## Your objective
Give back the records below exactly, omitting the pictures.

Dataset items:
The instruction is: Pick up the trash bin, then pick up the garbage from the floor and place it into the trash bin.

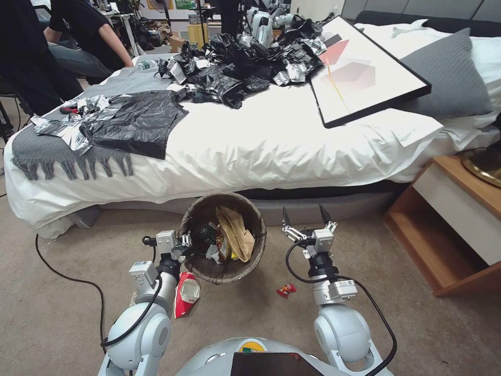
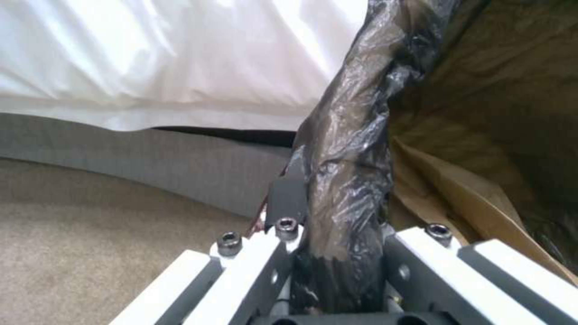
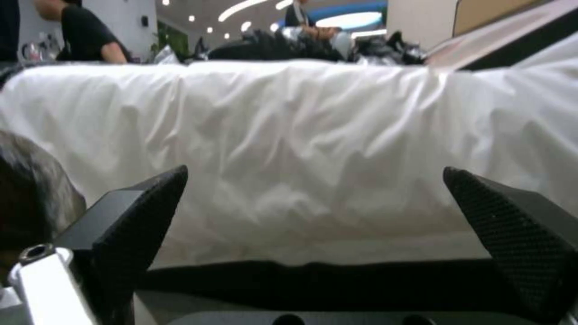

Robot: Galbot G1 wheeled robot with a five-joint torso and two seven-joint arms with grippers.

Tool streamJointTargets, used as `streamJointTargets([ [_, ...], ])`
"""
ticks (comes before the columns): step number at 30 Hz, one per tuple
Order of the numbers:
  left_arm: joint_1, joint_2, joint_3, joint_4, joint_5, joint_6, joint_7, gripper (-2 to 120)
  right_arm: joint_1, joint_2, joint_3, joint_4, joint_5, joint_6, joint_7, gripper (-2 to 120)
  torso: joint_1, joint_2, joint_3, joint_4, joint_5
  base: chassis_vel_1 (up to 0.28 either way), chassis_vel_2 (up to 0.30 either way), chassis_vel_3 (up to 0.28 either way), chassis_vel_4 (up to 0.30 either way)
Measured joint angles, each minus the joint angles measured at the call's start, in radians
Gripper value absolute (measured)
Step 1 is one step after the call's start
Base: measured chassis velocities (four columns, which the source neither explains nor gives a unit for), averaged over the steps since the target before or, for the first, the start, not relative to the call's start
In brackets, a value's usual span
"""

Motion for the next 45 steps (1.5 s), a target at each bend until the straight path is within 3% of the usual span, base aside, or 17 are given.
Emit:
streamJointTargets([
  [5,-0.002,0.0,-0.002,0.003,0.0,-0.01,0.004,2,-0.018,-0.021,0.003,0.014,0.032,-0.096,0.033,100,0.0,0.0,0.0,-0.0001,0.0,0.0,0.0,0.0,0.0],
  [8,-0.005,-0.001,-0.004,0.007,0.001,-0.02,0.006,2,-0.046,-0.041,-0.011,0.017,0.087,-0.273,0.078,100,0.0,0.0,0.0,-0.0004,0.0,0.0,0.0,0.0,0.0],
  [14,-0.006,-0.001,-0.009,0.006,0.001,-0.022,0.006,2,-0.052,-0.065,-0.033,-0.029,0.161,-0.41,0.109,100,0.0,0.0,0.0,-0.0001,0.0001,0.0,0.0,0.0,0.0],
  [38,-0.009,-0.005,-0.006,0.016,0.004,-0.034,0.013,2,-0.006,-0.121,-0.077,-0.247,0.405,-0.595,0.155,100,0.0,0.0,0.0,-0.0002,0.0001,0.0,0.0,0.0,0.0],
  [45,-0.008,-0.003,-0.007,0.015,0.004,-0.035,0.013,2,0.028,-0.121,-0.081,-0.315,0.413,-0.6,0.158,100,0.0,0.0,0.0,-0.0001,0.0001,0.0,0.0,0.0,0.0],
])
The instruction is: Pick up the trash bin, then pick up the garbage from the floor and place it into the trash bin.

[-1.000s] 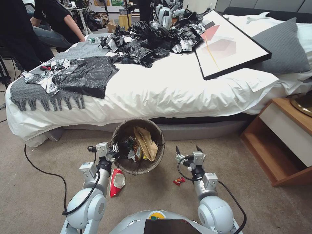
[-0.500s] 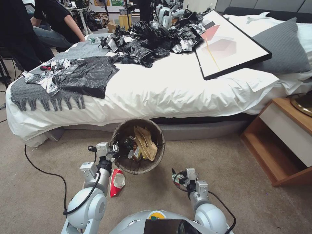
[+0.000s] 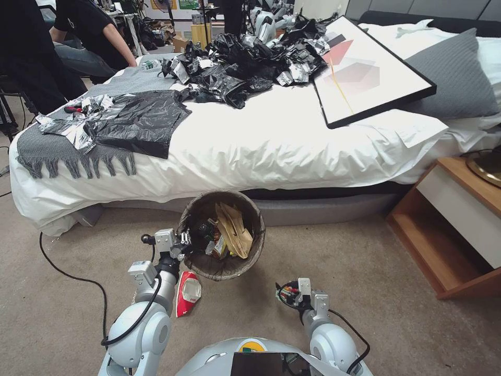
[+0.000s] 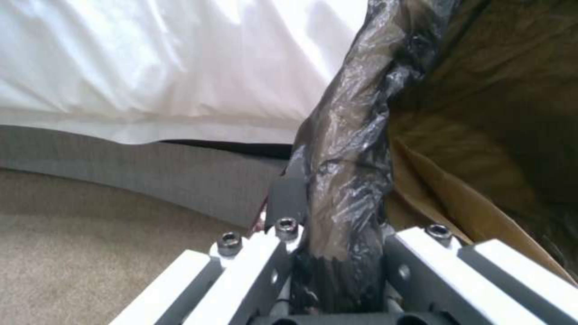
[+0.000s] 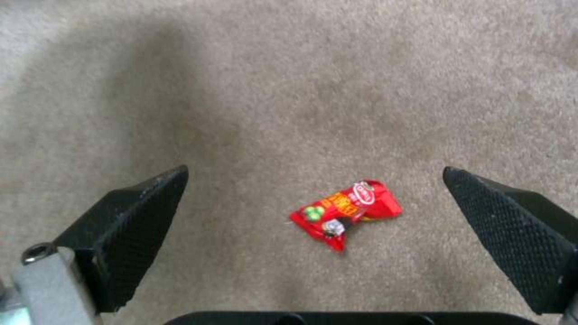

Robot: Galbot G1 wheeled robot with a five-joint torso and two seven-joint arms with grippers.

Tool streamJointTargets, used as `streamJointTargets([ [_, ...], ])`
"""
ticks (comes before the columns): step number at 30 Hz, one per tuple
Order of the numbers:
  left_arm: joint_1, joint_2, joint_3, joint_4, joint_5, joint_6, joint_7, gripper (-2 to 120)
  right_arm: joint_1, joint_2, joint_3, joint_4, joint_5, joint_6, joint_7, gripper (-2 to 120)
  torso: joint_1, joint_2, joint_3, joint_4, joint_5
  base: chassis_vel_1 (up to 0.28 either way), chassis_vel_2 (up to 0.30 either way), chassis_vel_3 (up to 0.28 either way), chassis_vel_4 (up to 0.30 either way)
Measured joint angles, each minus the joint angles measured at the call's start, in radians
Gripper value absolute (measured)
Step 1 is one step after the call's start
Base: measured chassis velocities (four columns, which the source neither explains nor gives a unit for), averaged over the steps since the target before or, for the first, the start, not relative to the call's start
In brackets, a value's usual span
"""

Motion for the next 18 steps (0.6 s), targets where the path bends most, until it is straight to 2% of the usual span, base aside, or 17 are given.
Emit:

## The answer
The instruction is: Pick up the trash bin, then pick up the garbage from the floor and place it into the trash bin.


Robot: Galbot G1 wheeled robot with a five-joint torso and two seven-joint arms with grippers.

Tool streamJointTargets, used as `streamJointTargets([ [_, ...], ])`
"""
ticks (comes before the columns): step number at 30 Hz, one per tuple
Order of the numbers:
  left_arm: joint_1, joint_2, joint_3, joint_4, joint_5, joint_6, joint_7, gripper (-2 to 120)
  right_arm: joint_1, joint_2, joint_3, joint_4, joint_5, joint_6, joint_7, gripper (-2 to 120)
  torso: joint_1, joint_2, joint_3, joint_4, joint_5
  base: chassis_vel_1 (up to 0.28 either way), chassis_vel_2 (up to 0.30 either way), chassis_vel_3 (up to 0.28 either way), chassis_vel_4 (up to 0.30 either way)
Measured joint angles, each minus the joint angles measured at the call's start, in radians
Gripper value absolute (measured)
Step 1 is one step after the call's start
Base: measured chassis velocities (four columns, which the source neither explains nor gives a unit for), averaged over the steps since the target before or, for the first, the start, not relative to the call's start
In brackets, a value's usual span
"""

Motion for the next 45 steps (1.5 s), a target at each bend until the straight path is within 3% of the usual span, base aside, or 17 are given.
Emit:
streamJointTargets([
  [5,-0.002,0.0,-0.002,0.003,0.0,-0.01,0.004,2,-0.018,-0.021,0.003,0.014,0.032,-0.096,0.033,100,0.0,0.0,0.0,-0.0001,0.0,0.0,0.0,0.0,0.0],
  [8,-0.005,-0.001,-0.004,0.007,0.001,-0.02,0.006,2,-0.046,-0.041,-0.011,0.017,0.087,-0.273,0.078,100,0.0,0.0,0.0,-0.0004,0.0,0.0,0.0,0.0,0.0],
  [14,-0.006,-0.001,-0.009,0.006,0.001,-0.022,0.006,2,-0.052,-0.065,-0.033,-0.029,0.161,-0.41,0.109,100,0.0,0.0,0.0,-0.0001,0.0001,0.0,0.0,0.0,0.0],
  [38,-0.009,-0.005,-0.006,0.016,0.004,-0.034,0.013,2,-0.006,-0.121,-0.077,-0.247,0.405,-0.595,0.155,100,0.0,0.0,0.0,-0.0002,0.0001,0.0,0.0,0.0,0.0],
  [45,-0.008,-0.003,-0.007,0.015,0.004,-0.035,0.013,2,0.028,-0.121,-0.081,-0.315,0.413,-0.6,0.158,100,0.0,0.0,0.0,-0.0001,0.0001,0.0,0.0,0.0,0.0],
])
The instruction is: Pick up the trash bin, then pick up the garbage from the floor and place it into the trash bin.

[-1.000s] 
[-0.500s] 
[+0.000s] 
[+0.000s] 
[+0.000s] 

Robot: Galbot G1 wheeled robot with a five-joint torso and two seven-joint arms with grippers.

Tool streamJointTargets, used as `streamJointTargets([ [_, ...], ])`
"""
ticks (comes before the columns): step number at 30 Hz, one per tuple
Order of the numbers:
  left_arm: joint_1, joint_2, joint_3, joint_4, joint_5, joint_6, joint_7, gripper (-2 to 120)
  right_arm: joint_1, joint_2, joint_3, joint_4, joint_5, joint_6, joint_7, gripper (-2 to 120)
  torso: joint_1, joint_2, joint_3, joint_4, joint_5
  base: chassis_vel_1 (up to 0.28 either way), chassis_vel_2 (up to 0.30 either way), chassis_vel_3 (up to 0.28 either way), chassis_vel_4 (up to 0.30 either way)
Measured joint angles, each minus the joint angles measured at the call's start, in radians
Gripper value absolute (measured)
Step 1 is one step after the call's start
Base: measured chassis velocities (four columns, which the source neither explains nor gives a unit for), averaged over the steps since the target before or, for the first, the start, not relative to the call's start
In brackets, a value's usual span
"""

Motion for the next 18 steps (0.6 s), targets where the path bends most, until it is straight to 2% of the usual span, base aside, or 17 are given.
Emit:

Nothing remains to be added to the answer.